You entered this debate saying "I think we are way past the point of debate here. LLMs are not stochastic parrots. LLMs do understand an aspect of reality", yet your post here ends with "in the end there's a human in the loop making a judgment call", explicitly acknowledging that your strong initial claims are matters of opinion, rather than established facts supported by hard metrics.

Are you telling me that WW1 artillery crews didn't understand ballistics? Because they were using tables.

There's no difference between doing something that works without understanding and doing the exact same thing with understanding.

You’ve decided that your definition of “understanding” is correct. Ok.
The author of the post to which you are replying seems to be defining "understanding" as merely meaning "able to do something."
The author of the post is saying that understanding something can't be defined because we can't even know how the human brain works. It is a black box.

The author is saying at best you can only set benchmark comparisons. We just assume all humans have the capability of understanding without even really defining the meaning of understanding. And if a machine can mimic human behavior to it must also understand.

That is literally how far we can go from a logical standpoint. It's the furthest we can go in terms of classifying things as either capable of understanding or not capable or close.

What you're not seeing is the LLM is not only mimicking human output to a high degree. It can even produce output that is superior to what humans can produce.

What the author of the post actually said - and I am quoting, to make it clear that I'm not putting my spin on someone else's opinion - was "There's no difference between doing something that works without understanding and doing the exact same thing with understanding."
I'm the author. To be clear. I referred to myself as "the author."
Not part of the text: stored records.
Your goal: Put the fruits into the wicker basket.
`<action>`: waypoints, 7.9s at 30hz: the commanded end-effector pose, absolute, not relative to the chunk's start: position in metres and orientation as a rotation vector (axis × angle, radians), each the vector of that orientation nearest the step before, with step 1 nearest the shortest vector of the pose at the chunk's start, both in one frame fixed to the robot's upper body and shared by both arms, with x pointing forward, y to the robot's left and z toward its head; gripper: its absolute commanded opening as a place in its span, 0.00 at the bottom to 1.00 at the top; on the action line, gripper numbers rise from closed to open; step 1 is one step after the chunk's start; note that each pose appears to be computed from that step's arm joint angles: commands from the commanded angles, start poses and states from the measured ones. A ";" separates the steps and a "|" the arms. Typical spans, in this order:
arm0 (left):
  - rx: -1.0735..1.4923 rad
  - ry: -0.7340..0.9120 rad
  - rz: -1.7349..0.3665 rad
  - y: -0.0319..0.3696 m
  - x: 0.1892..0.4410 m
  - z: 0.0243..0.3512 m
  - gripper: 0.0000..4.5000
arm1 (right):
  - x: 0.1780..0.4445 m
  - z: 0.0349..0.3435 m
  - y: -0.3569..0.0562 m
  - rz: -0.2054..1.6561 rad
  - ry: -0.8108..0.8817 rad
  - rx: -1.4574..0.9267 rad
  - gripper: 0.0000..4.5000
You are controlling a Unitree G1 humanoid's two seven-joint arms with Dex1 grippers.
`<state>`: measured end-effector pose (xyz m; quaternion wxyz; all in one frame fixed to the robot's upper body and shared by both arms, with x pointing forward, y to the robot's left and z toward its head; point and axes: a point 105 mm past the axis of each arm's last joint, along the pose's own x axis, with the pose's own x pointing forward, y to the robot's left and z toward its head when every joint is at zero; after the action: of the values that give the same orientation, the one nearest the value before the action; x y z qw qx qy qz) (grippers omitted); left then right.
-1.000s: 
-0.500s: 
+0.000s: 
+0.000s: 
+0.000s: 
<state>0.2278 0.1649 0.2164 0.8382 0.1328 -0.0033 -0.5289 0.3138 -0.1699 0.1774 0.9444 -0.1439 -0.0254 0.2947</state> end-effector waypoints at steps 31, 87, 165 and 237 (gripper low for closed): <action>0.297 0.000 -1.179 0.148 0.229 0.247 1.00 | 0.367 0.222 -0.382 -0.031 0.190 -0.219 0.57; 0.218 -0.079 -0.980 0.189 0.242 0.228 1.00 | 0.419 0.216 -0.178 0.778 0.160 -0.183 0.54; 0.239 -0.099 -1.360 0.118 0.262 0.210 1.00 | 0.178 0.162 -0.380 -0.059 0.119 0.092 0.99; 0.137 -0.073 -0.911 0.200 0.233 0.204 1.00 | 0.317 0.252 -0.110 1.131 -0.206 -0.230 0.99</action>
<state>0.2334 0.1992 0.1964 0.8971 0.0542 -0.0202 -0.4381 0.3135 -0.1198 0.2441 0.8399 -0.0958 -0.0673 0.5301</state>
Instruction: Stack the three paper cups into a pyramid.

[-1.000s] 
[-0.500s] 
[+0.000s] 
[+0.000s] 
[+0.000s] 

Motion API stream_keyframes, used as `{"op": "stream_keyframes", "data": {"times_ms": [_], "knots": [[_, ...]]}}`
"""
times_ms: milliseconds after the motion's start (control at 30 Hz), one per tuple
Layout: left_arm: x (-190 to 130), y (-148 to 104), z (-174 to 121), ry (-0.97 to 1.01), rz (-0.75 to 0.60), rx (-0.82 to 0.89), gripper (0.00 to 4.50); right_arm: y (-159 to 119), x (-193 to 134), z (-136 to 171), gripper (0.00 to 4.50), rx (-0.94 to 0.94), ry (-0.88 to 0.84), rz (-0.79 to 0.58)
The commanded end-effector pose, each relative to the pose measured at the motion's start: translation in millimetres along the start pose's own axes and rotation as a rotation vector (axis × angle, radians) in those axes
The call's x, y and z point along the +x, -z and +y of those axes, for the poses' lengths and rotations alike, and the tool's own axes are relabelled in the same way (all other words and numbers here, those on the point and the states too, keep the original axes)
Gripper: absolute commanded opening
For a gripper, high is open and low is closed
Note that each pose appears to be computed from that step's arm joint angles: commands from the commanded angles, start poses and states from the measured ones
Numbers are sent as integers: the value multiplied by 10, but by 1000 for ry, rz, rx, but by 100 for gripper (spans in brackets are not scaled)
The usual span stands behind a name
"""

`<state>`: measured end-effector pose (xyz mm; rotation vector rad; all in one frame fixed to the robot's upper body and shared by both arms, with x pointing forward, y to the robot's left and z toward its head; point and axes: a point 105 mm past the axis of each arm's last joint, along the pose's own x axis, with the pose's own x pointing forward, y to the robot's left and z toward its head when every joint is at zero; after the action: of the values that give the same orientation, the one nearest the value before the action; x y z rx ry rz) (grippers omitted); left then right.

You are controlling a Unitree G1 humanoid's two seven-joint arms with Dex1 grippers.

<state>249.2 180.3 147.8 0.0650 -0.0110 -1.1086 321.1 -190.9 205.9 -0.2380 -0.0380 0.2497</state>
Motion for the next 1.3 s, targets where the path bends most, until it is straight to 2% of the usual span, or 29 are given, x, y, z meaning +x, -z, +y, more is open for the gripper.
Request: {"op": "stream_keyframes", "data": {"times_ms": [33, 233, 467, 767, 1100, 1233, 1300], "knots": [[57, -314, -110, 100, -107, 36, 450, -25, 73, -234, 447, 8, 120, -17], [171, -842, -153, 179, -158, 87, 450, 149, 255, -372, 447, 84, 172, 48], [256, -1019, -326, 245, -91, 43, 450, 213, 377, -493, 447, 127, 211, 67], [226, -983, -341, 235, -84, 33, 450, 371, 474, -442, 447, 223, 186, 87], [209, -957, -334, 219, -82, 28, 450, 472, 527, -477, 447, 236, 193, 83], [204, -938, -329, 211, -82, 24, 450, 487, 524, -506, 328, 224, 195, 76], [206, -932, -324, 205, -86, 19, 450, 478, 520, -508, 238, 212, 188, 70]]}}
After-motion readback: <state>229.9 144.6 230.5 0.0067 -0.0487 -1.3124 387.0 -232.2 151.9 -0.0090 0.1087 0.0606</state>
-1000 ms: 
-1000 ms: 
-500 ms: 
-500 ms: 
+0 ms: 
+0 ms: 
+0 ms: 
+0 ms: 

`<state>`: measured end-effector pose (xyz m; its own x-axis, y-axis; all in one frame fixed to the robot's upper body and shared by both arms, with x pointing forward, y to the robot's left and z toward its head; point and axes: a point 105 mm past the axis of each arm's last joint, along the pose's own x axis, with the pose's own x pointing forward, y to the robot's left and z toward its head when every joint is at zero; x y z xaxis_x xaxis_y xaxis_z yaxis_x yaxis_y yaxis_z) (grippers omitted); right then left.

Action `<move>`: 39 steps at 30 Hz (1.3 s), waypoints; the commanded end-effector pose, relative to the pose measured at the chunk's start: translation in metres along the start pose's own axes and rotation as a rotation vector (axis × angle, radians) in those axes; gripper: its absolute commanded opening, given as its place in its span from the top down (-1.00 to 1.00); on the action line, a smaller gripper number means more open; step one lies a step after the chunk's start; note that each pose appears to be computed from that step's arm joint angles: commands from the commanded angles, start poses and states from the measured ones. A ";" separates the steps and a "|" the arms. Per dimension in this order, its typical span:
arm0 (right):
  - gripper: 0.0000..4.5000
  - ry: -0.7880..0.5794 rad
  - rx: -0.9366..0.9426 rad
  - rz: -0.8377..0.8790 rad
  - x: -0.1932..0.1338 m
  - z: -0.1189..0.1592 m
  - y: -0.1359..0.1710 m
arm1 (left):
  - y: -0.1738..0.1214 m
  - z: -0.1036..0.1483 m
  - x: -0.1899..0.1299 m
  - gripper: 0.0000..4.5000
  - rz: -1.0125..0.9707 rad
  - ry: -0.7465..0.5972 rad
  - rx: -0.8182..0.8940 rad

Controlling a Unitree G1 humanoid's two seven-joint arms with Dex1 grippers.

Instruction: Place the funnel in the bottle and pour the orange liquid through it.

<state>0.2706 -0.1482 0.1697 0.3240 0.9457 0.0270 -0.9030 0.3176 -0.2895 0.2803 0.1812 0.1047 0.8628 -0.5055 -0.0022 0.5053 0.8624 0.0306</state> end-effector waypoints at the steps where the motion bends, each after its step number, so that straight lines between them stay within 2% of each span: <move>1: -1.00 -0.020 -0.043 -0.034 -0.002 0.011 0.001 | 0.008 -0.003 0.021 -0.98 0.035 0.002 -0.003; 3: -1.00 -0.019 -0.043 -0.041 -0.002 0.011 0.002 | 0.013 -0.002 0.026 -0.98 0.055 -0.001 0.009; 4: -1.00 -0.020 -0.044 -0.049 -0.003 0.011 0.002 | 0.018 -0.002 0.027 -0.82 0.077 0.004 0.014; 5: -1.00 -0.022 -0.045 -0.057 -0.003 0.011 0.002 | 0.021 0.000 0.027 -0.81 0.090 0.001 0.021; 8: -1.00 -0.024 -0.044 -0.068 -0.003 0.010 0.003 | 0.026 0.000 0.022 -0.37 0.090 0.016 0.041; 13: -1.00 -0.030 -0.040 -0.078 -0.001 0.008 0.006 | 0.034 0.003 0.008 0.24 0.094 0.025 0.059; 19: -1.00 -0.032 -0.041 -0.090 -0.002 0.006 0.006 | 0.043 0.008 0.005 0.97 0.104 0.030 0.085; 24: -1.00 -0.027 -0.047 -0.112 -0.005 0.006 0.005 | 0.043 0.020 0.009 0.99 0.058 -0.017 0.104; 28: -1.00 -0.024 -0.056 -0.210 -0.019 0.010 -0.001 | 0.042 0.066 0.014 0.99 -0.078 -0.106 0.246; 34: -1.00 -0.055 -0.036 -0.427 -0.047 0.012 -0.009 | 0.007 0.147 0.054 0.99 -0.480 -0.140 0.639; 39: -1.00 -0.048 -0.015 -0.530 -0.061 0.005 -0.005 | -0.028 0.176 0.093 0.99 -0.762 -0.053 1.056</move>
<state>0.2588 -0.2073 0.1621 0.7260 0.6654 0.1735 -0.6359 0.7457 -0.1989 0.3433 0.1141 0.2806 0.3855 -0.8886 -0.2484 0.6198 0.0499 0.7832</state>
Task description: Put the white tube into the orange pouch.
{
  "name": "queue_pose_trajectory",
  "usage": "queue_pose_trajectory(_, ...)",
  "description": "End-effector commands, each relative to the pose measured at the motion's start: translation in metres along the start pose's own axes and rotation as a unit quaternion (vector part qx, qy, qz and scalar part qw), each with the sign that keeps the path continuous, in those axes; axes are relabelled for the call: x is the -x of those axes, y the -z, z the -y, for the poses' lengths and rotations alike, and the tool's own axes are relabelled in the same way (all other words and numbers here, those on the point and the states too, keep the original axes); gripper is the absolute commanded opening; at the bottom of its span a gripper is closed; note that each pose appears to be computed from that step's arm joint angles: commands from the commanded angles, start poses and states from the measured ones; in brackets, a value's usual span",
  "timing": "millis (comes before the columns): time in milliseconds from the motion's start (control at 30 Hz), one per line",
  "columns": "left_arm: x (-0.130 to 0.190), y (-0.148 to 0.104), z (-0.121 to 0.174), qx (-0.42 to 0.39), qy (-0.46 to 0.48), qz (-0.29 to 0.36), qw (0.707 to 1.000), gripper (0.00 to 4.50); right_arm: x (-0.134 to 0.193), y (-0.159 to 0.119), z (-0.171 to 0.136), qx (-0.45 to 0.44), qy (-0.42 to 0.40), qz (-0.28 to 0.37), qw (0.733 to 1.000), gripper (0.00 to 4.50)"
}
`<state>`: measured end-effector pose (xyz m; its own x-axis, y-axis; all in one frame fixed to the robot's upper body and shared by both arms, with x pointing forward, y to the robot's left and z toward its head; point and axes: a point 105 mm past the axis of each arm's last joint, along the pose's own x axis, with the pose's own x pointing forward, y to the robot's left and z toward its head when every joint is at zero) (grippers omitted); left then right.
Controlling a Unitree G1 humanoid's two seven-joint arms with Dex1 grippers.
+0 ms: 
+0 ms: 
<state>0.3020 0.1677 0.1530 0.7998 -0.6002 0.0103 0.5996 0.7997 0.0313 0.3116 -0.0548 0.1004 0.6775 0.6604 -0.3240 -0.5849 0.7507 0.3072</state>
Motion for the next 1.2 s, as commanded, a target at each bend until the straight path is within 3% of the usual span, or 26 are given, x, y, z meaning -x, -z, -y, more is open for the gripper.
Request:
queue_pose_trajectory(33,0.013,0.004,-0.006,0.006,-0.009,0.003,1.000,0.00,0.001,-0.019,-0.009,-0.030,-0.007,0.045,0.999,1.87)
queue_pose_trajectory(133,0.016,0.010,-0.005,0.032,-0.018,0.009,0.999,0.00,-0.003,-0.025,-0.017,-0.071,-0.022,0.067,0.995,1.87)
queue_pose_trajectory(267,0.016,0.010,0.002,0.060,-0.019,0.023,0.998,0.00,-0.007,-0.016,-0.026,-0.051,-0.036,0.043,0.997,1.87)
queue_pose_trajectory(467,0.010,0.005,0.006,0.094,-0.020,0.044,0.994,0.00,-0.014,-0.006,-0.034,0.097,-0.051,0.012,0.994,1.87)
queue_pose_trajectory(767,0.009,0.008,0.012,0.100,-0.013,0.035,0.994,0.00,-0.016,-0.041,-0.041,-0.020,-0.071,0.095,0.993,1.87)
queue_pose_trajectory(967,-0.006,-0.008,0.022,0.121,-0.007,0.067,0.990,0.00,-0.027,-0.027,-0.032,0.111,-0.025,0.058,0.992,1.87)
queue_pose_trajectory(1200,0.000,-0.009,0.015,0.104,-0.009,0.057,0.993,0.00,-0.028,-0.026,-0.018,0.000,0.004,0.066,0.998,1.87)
And no I did not say that. Let me be clear I did not say that there is "no difference". I said whether there is or isn't a difference we can't fully know because we can't define or know about what "understanding" is. At best we can only observe external reactions to input.

I think there are two axes: reason about and intuit. I "understand" ballistic flight when I can calculate a solution that puts an artillery round on target. I also "understand" ballistic flight when I make a free throw with a basketball.

On writing that, I have an instinct to revise it to move the locus of understanding in the first example to the people who calculated the ballistic tables, based on physics first-principles. That would be more accurate, but my mistake highlights something interesting: an artillery officer / spotter simultaneously uses both. Is theirs a "deeper" / "truer" understanding? I don't think it is. I don't know what I think that means, for humans or AI.